=== Records for this task ===

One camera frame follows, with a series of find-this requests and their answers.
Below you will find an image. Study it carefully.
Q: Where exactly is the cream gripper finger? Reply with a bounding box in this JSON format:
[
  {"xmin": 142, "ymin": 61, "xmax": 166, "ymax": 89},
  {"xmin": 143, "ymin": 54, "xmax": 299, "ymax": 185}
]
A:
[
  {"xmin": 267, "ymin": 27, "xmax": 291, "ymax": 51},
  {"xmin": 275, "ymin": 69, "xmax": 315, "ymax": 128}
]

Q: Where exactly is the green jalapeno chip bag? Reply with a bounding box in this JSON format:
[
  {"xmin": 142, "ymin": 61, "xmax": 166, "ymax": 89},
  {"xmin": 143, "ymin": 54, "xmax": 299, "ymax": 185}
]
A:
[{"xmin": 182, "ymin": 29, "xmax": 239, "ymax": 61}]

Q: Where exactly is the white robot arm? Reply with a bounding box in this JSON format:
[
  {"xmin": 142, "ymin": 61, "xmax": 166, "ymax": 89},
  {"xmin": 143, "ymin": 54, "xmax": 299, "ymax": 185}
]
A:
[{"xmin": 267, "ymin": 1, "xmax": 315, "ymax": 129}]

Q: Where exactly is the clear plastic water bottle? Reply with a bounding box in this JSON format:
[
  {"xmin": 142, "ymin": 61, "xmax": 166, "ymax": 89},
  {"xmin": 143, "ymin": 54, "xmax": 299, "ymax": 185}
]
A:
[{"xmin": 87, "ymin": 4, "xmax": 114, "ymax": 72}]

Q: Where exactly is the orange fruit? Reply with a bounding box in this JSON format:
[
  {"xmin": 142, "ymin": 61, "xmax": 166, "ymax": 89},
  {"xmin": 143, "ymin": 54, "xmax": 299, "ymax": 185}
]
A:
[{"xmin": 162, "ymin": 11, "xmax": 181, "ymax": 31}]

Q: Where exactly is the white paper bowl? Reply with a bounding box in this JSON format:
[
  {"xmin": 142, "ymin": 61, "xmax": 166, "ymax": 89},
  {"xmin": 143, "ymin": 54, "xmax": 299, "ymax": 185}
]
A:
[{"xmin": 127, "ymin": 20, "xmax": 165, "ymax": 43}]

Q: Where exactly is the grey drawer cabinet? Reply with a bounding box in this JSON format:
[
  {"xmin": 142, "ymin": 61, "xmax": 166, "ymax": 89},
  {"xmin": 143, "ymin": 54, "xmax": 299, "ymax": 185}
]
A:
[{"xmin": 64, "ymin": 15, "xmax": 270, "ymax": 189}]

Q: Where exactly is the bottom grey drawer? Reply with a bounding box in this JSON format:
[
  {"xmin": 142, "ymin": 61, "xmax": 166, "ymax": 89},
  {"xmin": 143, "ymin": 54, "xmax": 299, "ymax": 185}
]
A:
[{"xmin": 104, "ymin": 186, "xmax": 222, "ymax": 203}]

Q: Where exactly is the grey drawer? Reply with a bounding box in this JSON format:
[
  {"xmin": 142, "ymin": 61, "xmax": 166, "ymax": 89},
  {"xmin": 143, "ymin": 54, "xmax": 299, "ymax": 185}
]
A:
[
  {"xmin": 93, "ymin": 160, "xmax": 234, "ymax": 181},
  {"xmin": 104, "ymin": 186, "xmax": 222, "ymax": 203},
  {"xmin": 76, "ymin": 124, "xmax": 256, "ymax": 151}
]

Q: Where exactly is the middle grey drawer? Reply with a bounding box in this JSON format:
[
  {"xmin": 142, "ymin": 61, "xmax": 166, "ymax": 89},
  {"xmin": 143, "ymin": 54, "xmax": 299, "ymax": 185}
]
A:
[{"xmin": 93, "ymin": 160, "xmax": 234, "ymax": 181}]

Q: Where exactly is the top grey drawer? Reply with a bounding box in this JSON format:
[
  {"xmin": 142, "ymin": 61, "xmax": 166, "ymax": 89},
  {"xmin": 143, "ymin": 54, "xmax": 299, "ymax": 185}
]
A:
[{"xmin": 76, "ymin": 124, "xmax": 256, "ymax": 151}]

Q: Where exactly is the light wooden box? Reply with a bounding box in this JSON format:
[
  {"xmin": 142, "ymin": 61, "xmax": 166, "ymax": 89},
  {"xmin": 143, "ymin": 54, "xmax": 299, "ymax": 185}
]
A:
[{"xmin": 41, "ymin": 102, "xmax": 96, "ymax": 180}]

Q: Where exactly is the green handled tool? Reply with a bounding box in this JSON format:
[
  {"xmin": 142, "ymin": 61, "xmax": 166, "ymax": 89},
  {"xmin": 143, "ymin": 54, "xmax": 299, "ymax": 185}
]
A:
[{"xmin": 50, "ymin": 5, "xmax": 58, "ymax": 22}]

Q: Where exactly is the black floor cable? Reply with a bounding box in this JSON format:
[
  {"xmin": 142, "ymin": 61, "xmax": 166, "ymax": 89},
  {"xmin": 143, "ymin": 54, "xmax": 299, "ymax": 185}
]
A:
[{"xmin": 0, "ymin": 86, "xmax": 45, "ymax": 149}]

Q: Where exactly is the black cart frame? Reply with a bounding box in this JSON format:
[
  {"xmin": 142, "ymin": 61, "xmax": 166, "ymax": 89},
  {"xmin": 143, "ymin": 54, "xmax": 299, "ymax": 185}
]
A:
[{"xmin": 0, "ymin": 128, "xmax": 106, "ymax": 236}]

===

- _Aim of the exercise_:
All of the data above should be set down word for word.

- _Response for this exercise_:
One camera frame follows, with a series of find-this requests and their answers.
Below you will find an image. Study it carefully.
Q: Where exactly is the cream gripper finger? Reply with a bounding box in this JSON format:
[
  {"xmin": 142, "ymin": 61, "xmax": 166, "ymax": 89},
  {"xmin": 143, "ymin": 54, "xmax": 299, "ymax": 185}
]
A:
[
  {"xmin": 267, "ymin": 27, "xmax": 291, "ymax": 51},
  {"xmin": 275, "ymin": 69, "xmax": 315, "ymax": 128}
]

Q: Where exactly is the green jalapeno chip bag? Reply with a bounding box in this JSON format:
[
  {"xmin": 142, "ymin": 61, "xmax": 166, "ymax": 89},
  {"xmin": 143, "ymin": 54, "xmax": 299, "ymax": 185}
]
A:
[{"xmin": 182, "ymin": 29, "xmax": 239, "ymax": 61}]

Q: Where exactly is the white robot arm? Reply with a bounding box in this JSON format:
[
  {"xmin": 142, "ymin": 61, "xmax": 166, "ymax": 89},
  {"xmin": 143, "ymin": 54, "xmax": 299, "ymax": 185}
]
A:
[{"xmin": 267, "ymin": 1, "xmax": 315, "ymax": 129}]

Q: Where exactly is the clear plastic water bottle? Reply with a bounding box in this JSON format:
[
  {"xmin": 142, "ymin": 61, "xmax": 166, "ymax": 89},
  {"xmin": 143, "ymin": 54, "xmax": 299, "ymax": 185}
]
A:
[{"xmin": 87, "ymin": 4, "xmax": 114, "ymax": 72}]

Q: Where exactly is the orange fruit? Reply with a bounding box in this JSON format:
[
  {"xmin": 142, "ymin": 61, "xmax": 166, "ymax": 89},
  {"xmin": 143, "ymin": 54, "xmax": 299, "ymax": 185}
]
A:
[{"xmin": 162, "ymin": 11, "xmax": 181, "ymax": 31}]

Q: Where exactly is the white paper bowl? Reply with a bounding box in this JSON format:
[
  {"xmin": 142, "ymin": 61, "xmax": 166, "ymax": 89},
  {"xmin": 143, "ymin": 54, "xmax": 299, "ymax": 185}
]
A:
[{"xmin": 127, "ymin": 20, "xmax": 165, "ymax": 43}]

Q: Where exactly is the grey drawer cabinet? Reply with a bounding box in this JSON format:
[
  {"xmin": 142, "ymin": 61, "xmax": 166, "ymax": 89},
  {"xmin": 143, "ymin": 54, "xmax": 299, "ymax": 185}
]
A:
[{"xmin": 64, "ymin": 15, "xmax": 270, "ymax": 189}]

Q: Where exactly is the bottom grey drawer? Reply with a bounding box in this JSON format:
[
  {"xmin": 142, "ymin": 61, "xmax": 166, "ymax": 89},
  {"xmin": 143, "ymin": 54, "xmax": 299, "ymax": 185}
]
A:
[{"xmin": 104, "ymin": 186, "xmax": 222, "ymax": 203}]

Q: Where exactly is the grey drawer? Reply with a bounding box in this JSON format:
[
  {"xmin": 142, "ymin": 61, "xmax": 166, "ymax": 89},
  {"xmin": 143, "ymin": 54, "xmax": 299, "ymax": 185}
]
A:
[
  {"xmin": 93, "ymin": 160, "xmax": 234, "ymax": 181},
  {"xmin": 104, "ymin": 186, "xmax": 222, "ymax": 203},
  {"xmin": 76, "ymin": 124, "xmax": 256, "ymax": 151}
]

Q: Where exactly is the middle grey drawer? Reply with a bounding box in this JSON format:
[
  {"xmin": 142, "ymin": 61, "xmax": 166, "ymax": 89},
  {"xmin": 143, "ymin": 54, "xmax": 299, "ymax": 185}
]
A:
[{"xmin": 93, "ymin": 160, "xmax": 234, "ymax": 181}]

Q: Where exactly is the top grey drawer? Reply with a bounding box in this JSON format:
[
  {"xmin": 142, "ymin": 61, "xmax": 166, "ymax": 89},
  {"xmin": 143, "ymin": 54, "xmax": 299, "ymax": 185}
]
A:
[{"xmin": 76, "ymin": 124, "xmax": 256, "ymax": 151}]

Q: Where exactly is the light wooden box? Reply with a bounding box in this JSON format:
[
  {"xmin": 142, "ymin": 61, "xmax": 166, "ymax": 89},
  {"xmin": 143, "ymin": 54, "xmax": 299, "ymax": 185}
]
A:
[{"xmin": 41, "ymin": 102, "xmax": 96, "ymax": 180}]

Q: Where exactly is the green handled tool? Reply with a bounding box in this JSON format:
[
  {"xmin": 142, "ymin": 61, "xmax": 166, "ymax": 89},
  {"xmin": 143, "ymin": 54, "xmax": 299, "ymax": 185}
]
A:
[{"xmin": 50, "ymin": 5, "xmax": 58, "ymax": 22}]

Q: Where exactly is the black floor cable? Reply with a bounding box in this JSON format:
[
  {"xmin": 142, "ymin": 61, "xmax": 166, "ymax": 89},
  {"xmin": 143, "ymin": 54, "xmax": 299, "ymax": 185}
]
A:
[{"xmin": 0, "ymin": 86, "xmax": 45, "ymax": 149}]

Q: Where exactly is the black cart frame? Reply with a bounding box in this JSON format:
[
  {"xmin": 142, "ymin": 61, "xmax": 166, "ymax": 89},
  {"xmin": 143, "ymin": 54, "xmax": 299, "ymax": 185}
]
A:
[{"xmin": 0, "ymin": 128, "xmax": 106, "ymax": 236}]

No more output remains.